Tetapi Bruce justru menjawabnya dengan optimisme bahwa Islam in the West akan menciptakan ‘Peradaban Islam-Kristen’. Dia maksudkan bahwa Muslim dan Kristen harus bekerja sama dengan pemeluk iman lainnya dalam membangun peradaban yang lebih baik bagi dunia. Hal ini harus menjadi landasan ilmiah untuk mulai memikirkan pergeseran pendekatan dari militeristik menjadi lebih manusiawi dalam menanggulangi terorisme.
Pemolisian terorisme juga mendidik setiap warga negara untuk mengenali dan melaporkan kejahatan dan kegiatan yang mencurigakan serta memberdayakan mereka untuk secara aktif berkontribusi dalam meningkatkan keamanan lingkungan mereka. Fokus kerja dalam pemolisian terorisme dapat diarahkan pada bidang-bidang seperti membina dan meningkatkan kepercayaan kemitraan dengan masyarakat, melibatkan semua warga untuk menangani masalah keamanan publik, memanfaatkan pemangku kepentingan publik dan swasta, memanfaatkan semua kemitraan untuk melawan ekstremisme kekerasan, dan melatih anggota khusus kepolisian.
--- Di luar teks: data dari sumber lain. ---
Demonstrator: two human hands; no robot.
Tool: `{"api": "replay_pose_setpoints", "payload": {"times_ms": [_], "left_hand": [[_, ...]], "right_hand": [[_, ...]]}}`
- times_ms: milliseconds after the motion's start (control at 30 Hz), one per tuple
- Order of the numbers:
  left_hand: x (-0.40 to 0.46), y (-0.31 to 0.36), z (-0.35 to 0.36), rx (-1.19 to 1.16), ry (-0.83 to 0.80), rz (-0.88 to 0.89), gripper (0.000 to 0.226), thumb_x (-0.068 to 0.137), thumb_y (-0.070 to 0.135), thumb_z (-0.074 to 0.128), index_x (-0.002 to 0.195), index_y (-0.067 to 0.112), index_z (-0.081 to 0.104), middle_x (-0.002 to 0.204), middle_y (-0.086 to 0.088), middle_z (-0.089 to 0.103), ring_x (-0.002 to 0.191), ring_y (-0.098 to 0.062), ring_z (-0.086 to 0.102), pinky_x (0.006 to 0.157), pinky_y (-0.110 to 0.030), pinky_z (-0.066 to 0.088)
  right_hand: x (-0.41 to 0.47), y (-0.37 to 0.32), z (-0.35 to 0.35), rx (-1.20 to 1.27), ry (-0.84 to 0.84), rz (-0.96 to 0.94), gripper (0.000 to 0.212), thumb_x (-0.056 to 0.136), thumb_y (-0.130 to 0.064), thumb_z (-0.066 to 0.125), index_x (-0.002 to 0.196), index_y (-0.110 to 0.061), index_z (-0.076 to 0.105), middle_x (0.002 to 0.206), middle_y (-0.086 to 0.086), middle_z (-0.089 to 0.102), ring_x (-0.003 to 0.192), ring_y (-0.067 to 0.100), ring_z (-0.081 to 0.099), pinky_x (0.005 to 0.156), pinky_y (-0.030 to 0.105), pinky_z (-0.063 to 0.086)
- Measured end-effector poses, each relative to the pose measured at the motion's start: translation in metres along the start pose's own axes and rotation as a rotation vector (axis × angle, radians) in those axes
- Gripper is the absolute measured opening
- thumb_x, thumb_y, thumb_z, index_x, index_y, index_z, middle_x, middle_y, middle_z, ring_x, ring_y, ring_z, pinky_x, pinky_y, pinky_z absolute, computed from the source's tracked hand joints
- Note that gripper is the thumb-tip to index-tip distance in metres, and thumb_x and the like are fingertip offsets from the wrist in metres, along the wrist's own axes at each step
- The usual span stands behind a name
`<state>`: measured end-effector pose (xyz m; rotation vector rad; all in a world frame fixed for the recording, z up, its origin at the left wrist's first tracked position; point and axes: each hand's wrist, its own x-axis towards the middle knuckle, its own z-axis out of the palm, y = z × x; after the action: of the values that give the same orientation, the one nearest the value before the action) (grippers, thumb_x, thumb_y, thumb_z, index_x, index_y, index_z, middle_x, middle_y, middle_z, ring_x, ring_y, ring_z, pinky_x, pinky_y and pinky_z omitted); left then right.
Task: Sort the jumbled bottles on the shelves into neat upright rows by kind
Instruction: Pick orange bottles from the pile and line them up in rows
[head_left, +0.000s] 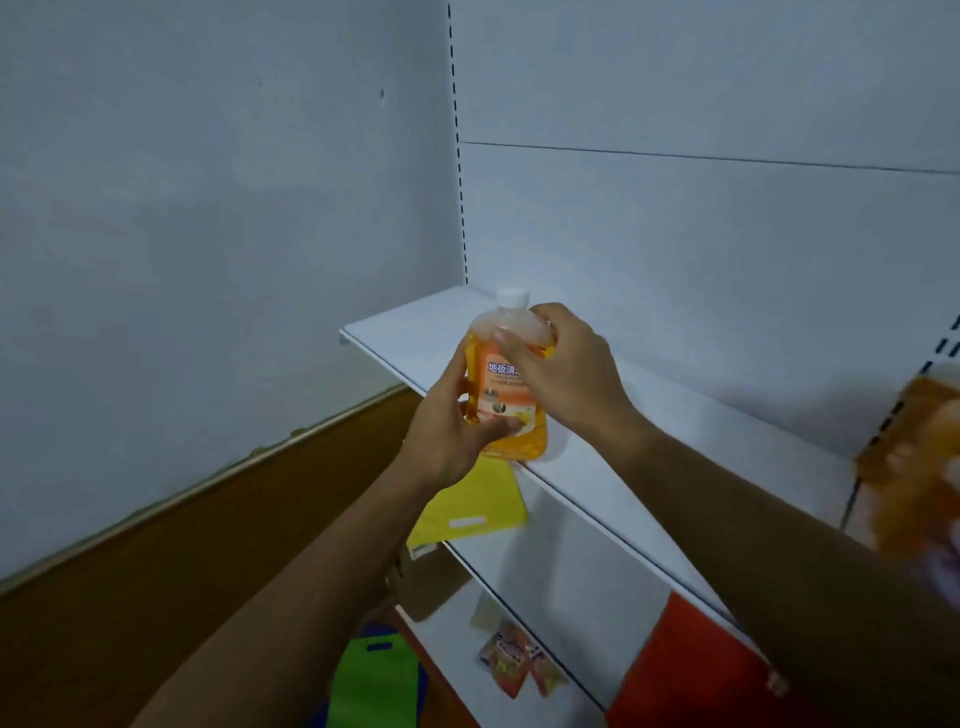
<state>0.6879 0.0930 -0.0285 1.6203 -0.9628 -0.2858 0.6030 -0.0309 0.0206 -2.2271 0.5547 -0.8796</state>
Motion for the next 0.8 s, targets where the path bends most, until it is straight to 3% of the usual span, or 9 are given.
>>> {"api": "replay_pose_setpoints", "payload": {"times_ms": [67,233,467,633,700,800], "left_hand": [[0.024,-0.012,-0.011,0.016,0.017,-0.003,0.079,0.075,0.012,0.081,0.14,0.03,0.04,0.113,0.009,0.067,0.1,-0.009,0.064,0.081,-0.027,0.056],[0.091,-0.054,-0.033,0.064,0.037,-0.011,0.077,0.074,0.014,0.083,0.138,0.029,0.043,0.113,0.011,0.067,0.101,-0.01,0.065,0.088,-0.036,0.056],[0.211,-0.114,-0.063,0.072,-0.016,0.017,0.08,0.075,0.019,0.082,0.142,0.027,0.04,0.121,0.008,0.062,0.107,-0.012,0.062,0.089,-0.026,0.054],[0.28,-0.147,-0.076,-0.041,-0.05,-0.024,0.082,0.076,0.009,0.079,0.145,0.022,0.036,0.117,0.011,0.058,0.102,-0.008,0.061,0.071,-0.011,0.052],[0.304,-0.159,-0.078,-0.084,-0.064,-0.024,0.084,0.076,0.007,0.08,0.145,0.023,0.035,0.118,0.012,0.058,0.103,-0.006,0.061,0.073,-0.014,0.053],[0.337,-0.177,-0.08,-0.071,-0.072,-0.025,0.085,0.074,0.018,0.082,0.143,0.031,0.035,0.125,0.01,0.055,0.113,-0.015,0.058,0.085,-0.031,0.055]], "right_hand": [[0.024,0.006,0.016,0.01,-0.03,-0.015,0.052,0.084,-0.065,0.054,0.12,-0.028,0.052,0.108,-0.007,0.064,0.097,0.016,0.063,0.083,0.043,0.056],[0.088,0.022,0.057,-0.009,-0.069,-0.005,0.051,0.087,-0.06,0.054,0.126,-0.028,0.05,0.112,-0.006,0.064,0.101,0.018,0.063,0.087,0.044,0.055],[0.188,0.049,0.118,-0.036,0.014,0.048,0.05,0.087,-0.057,0.053,0.128,-0.029,0.05,0.108,-0.006,0.066,0.095,0.019,0.065,0.084,0.044,0.056],[0.253,0.064,0.153,-0.128,0.026,0.081,0.051,0.086,-0.058,0.05,0.131,-0.034,0.046,0.116,-0.005,0.064,0.102,0.02,0.061,0.09,0.045,0.051],[0.275,0.071,0.163,-0.126,0.039,0.082,0.055,0.083,-0.061,0.05,0.131,-0.036,0.046,0.116,-0.004,0.063,0.104,0.02,0.061,0.09,0.045,0.051],[0.303,0.08,0.173,-0.115,0.0,0.078,0.058,0.083,-0.053,0.059,0.135,-0.03,0.046,0.121,-0.003,0.062,0.108,0.02,0.06,0.093,0.044,0.05]]}}
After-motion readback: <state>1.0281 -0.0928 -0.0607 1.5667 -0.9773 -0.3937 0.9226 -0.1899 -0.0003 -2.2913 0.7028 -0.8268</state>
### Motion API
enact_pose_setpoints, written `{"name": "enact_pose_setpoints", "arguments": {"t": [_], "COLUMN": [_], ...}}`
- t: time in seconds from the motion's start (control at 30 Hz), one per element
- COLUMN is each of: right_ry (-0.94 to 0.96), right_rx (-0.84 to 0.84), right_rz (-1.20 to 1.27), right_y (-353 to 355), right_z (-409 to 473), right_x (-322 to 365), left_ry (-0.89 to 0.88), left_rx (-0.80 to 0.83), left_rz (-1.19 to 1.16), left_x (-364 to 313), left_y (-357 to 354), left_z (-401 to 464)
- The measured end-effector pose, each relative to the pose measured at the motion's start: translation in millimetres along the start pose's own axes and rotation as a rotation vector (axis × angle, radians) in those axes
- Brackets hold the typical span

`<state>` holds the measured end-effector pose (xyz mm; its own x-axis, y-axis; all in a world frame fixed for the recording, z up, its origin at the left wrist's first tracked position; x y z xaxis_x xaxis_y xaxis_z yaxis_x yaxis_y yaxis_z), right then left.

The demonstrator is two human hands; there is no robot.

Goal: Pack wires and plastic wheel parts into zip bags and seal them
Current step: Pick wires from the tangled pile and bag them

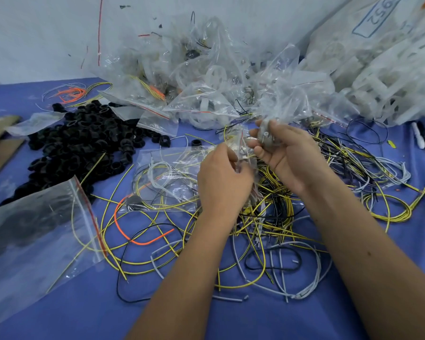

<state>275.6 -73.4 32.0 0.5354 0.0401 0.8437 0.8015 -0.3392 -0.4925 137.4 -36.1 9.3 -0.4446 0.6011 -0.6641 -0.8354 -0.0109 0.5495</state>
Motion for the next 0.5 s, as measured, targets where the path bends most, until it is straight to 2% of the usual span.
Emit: {"name": "enact_pose_setpoints", "arguments": {"t": [0.23, 0.33, 0.5], "right_ry": [0.048, 0.038, 0.109], "right_rx": [0.181, 0.129, -0.037], "right_rz": [-0.099, -0.198, -0.56], "right_y": [-29.0, -32.4, -22.9], "right_z": [-5.3, -7.2, -3.5], "right_x": [-13.3, -17.8, -19.4], "left_ry": [0.223, 0.27, 0.132], "left_rx": [-0.166, -0.288, -0.467], "left_rz": [-0.311, -0.384, -0.359], "left_x": [14.3, 16.4, 2.9], "left_y": [2.2, 7.7, 23.9], "left_z": [2.7, 2.7, 1.3]}}
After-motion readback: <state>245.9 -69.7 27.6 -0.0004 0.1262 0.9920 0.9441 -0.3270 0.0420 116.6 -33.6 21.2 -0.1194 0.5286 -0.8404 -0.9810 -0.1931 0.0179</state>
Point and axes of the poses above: each hand's wrist, its own z-axis towards the middle knuckle, its own y-axis out of the back of the hand, x = y × z, the point moved 5 cm from there along z, towards the middle knuckle, and after that the axes turned 15 degrees about -y, right-handed, at the moved point
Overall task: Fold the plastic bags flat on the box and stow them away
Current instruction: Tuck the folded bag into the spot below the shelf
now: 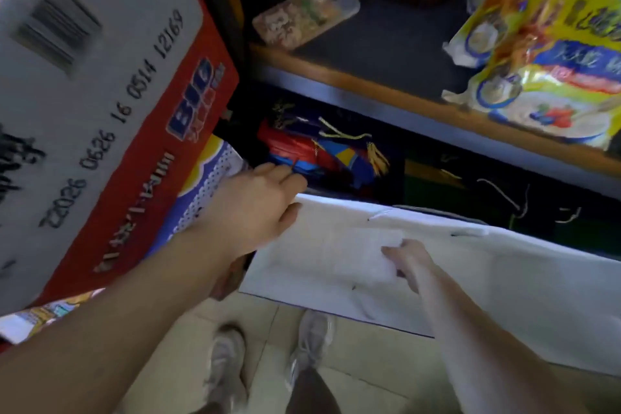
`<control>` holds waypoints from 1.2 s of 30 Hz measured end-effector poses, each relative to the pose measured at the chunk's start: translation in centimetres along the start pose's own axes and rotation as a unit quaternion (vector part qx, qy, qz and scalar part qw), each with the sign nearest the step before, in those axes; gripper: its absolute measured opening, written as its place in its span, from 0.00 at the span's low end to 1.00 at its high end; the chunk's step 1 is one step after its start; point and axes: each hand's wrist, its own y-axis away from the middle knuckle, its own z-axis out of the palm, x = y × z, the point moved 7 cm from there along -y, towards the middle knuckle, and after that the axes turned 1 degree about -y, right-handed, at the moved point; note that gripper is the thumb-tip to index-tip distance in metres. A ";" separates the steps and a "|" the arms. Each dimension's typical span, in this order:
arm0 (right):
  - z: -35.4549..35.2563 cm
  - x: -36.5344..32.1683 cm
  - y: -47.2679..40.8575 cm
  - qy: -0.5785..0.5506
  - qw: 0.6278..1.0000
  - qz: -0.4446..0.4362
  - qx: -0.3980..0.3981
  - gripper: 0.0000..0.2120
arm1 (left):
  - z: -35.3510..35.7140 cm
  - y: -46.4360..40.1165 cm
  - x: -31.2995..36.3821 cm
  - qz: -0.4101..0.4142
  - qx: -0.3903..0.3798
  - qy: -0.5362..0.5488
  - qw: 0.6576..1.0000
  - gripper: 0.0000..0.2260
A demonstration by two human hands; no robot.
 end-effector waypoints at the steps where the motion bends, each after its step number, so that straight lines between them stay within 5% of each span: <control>1: 0.5 0.0 -0.9 0.012 1.000 -0.002 -0.004 0.07 | 0.4 -0.1 -0.2 -0.003 0.006 -0.002 1.000 0.16; 6: -0.4 -1.7 -1.3 0.223 0.973 -0.050 0.023 0.13 | 0.7 -0.7 -0.7 -0.012 0.000 0.034 0.999 0.15; 8: -0.5 -3.3 0.9 0.253 0.964 -0.074 -0.023 0.11 | -0.6 -0.7 -0.8 -0.027 -0.015 0.039 0.999 0.10; 12: -2.2 -6.9 10.4 0.222 0.957 -0.110 -0.152 0.08 | -6.8 0.4 -0.1 -0.039 -0.050 0.048 0.997 0.10; 15: -5.6 -11.5 18.8 0.215 0.943 -0.182 -0.176 0.07 | -14.5 1.4 0.4 -0.057 -0.015 0.045 0.997 0.13; 18: -9.3 -17.6 27.8 0.131 0.936 -0.280 -0.167 0.08 | -23.4 2.9 0.8 -0.055 0.044 0.032 0.997 0.20; 26: -14.1 -30.7 47.8 0.061 0.852 -0.516 -0.063 0.09 | -42.7 8.0 -1.9 -0.046 0.230 -0.070 0.970 0.17; 33: -10.3 -38.1 59.3 0.054 0.772 -0.630 -0.056 0.07 | -50.3 11.7 -10.7 -0.114 0.260 -0.091 0.954 0.30; 36: -7.2 -41.6 62.1 0.057 0.749 -0.658 -0.045 0.07 | -51.9 12.6 -16.8 -0.139 0.258 -0.097 0.951 0.19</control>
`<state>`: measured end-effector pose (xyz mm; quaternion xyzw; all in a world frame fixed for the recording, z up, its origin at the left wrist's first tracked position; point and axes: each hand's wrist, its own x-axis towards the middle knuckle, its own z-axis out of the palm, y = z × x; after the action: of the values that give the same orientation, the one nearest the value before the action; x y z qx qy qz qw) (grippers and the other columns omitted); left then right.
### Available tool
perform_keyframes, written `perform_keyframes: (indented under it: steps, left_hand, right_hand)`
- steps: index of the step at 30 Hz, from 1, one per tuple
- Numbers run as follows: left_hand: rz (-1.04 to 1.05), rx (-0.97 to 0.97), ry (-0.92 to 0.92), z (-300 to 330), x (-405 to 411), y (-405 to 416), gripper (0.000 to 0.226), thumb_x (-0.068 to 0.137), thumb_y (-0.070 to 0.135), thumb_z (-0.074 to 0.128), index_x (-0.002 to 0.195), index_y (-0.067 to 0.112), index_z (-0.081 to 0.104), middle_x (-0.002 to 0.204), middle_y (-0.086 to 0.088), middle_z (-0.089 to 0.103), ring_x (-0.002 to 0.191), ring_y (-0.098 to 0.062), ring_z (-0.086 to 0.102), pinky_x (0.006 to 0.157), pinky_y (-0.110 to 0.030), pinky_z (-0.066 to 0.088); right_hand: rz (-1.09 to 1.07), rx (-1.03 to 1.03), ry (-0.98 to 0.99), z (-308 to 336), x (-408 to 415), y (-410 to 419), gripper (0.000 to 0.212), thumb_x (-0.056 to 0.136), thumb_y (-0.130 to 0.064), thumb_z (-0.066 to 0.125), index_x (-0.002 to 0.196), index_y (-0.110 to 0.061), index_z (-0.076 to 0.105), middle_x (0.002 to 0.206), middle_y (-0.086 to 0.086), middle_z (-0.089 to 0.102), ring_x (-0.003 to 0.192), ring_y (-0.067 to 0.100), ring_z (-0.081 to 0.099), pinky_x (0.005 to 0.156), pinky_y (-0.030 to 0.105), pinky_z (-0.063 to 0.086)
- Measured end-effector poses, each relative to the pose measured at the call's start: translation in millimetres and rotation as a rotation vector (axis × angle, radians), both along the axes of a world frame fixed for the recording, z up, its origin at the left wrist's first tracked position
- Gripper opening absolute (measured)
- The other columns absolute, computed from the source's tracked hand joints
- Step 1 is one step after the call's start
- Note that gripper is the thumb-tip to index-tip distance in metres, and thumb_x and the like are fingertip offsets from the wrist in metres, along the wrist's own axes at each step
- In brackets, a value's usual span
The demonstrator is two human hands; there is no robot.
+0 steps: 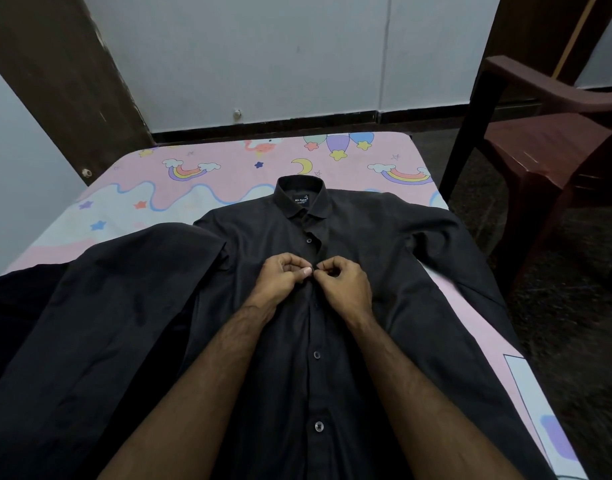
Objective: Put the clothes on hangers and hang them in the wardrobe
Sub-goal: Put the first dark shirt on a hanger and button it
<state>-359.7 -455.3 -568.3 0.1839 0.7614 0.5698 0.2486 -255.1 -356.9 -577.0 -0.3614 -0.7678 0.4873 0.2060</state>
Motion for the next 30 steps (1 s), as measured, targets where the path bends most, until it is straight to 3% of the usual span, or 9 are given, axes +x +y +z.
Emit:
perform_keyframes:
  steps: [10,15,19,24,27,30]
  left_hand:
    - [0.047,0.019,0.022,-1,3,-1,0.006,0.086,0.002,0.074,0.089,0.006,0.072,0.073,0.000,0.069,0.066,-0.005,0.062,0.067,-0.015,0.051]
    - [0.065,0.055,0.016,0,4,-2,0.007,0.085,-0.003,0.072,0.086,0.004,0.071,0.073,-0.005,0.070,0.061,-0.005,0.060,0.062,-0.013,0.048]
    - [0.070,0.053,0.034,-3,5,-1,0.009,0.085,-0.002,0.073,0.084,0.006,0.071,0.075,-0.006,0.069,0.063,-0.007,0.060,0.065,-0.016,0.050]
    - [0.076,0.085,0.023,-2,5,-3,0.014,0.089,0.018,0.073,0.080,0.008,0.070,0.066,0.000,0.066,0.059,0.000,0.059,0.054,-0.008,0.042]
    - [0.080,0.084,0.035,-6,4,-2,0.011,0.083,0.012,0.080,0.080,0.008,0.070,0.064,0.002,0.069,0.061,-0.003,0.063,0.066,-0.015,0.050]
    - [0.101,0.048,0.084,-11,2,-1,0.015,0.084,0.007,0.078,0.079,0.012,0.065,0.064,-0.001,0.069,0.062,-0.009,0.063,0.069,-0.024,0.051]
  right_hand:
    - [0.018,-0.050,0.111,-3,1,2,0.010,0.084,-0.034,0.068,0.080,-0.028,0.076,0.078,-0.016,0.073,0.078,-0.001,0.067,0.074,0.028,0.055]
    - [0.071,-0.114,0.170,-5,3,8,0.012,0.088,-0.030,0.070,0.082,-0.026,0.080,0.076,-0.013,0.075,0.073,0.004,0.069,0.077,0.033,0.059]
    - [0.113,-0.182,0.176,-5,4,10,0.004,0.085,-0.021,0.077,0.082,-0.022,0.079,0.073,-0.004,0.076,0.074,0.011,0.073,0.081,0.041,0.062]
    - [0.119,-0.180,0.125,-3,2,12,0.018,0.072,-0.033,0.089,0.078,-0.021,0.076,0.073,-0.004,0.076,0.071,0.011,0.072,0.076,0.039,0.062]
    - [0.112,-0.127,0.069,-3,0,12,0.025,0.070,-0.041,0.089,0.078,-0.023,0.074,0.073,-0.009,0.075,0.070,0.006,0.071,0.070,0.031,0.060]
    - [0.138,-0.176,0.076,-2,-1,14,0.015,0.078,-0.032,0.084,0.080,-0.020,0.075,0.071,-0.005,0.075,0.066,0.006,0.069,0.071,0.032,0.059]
Pakistan adalah contoh yang baik dimana pemerintah meningkatkan efektifitas kantor polisi dalam melawan terorisme dengan membangun keintiman hubungan polisi-masyarakat di tingkat lokal. Etos kepolisian otoriter telah diganti dengan program pelatihan dan pendekatan yang melibatkan polisi-masyarakat dalam upaya bersama untuk mengendalikan kekerasan terorisme dan kriminalitas. Pendekatan semacam ini konsisten dengan yang diambil oleh kepolisian di Amerika Serikat dan Eropa Barat yang menekankan pada penegakan hukum dan jangkauan pendekatan masyarakat.
Hubungan polisi-masyarakat yang lebih baik menghasilkan kemauan publik yang lebih besar untuk memberikan informasi tentang kegiatan ilegal dan potensi ancaman keamanan.
Program untuk meningkatkan hubungan polisi-masyarakat dimulai dengan meningkatkan akses publik ke kantor polisi, termasuk akses khusus bagi perempuan. Upaya semacam ini dapat ditempuh dengan melibatkan masyarakat dalam pekerjaan polisi melalui program-program seperti pengawasan masyarakat dan pembentukan komite perdamaian untuk menengahi perselisihan lokal dan untuk meninjau serta mengevaluasi kinerja polisi.
Akses publik yang lebih baik, perlakuan khusus untuk wanita oleh petugas polisi wanita, dan program jangkauan masyarakat adalah fitur dari beberapa model kantor polisi yang moders.
Akhirnya, Pemolisian terorisme harus lebih menekankan pada pelaksanaan program pada penanggulangan kasus-kasus terorisme dengan pelibatan masyarakat. Pemerintah telah mengeluarkan Perpres RAN PE, sehingga diharapkan langkah ini menjadi tahapan positif dalam menghentikan sentimen agama sering dijadikan alasan dan motivasi para teroris untuk secara sporadis mengembangkan sel terornya.
Pemerintah juga telah melakukan upaya serius untuk menerapkan kontraterorisme dalam menetralisir ajaran-ajaran radikal. Upaya tersebut terwujud dalam berbagai bentuk kegiatan pencegahan provokasi dan penyebaran kebencian, permusuhan antar umat beragama, pencegahan indoktrinasi, peningkatan pengetahuan masyarakat untuk menolak pemahaman teror, memperkaya pemahaman moderat tentang agama, meningkatkan kerjasama sektoral dengan semua pihak, dan menutup keterlibatan kesadaran masyarakat untuk segera melaporkan ketika mereka melihat, mendengar, dan bertindak untuk memecah belah persatuan dan kerukunan antar umat beragama di Indonesia.